YOUR INSTRUCTIONS: A verbatim copy of the lines from the one with "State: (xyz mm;" through the final line below is required; print it and nothing else.

DATASET CONTENT:
== Segment start ==

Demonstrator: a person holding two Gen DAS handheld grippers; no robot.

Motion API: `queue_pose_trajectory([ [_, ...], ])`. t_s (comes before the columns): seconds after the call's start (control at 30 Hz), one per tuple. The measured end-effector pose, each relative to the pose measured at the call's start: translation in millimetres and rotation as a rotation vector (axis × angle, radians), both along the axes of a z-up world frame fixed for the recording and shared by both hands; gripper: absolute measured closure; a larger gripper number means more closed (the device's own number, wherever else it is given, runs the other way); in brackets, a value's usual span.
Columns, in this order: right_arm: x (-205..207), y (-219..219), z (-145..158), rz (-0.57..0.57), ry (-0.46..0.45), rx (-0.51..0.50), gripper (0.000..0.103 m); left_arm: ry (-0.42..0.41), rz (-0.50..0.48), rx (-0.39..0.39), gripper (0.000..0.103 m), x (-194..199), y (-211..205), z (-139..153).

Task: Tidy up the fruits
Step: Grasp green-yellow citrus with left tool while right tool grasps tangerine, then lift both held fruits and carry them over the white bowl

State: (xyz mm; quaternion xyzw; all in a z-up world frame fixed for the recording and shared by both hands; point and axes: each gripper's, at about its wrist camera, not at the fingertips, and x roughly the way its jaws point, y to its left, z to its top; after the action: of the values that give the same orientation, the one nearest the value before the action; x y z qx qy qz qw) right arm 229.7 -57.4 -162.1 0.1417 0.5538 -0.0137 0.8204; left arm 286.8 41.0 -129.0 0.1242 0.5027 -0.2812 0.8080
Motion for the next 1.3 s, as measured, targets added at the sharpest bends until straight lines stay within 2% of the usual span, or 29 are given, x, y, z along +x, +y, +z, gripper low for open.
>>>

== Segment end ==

SOLUTION TO THIS PROBLEM:
State: (xyz mm; quaternion xyzw; all in a z-up world frame fixed for the recording and shared by both hands; point and axes: each gripper's, at about its wrist camera, not at the fingertips, and x roughly the way its jaws point, y to its left, z to its top; after the action: of the values that give the same orientation, the one nearest the value before the action; x y z qx qy qz qw) right arm 229.7 -57.4 -162.1 0.1417 0.5538 -0.0137 0.8204; left arm 286.8 41.0 -129.0 0.1242 0.5027 -0.2812 0.8080
Motion for the next 1.3 s, as measured, targets added at the sharpest bends until straight lines stay within 2% of the usual span, or 29 are given, x, y, z along +x, +y, +z, gripper low for open.
>>>

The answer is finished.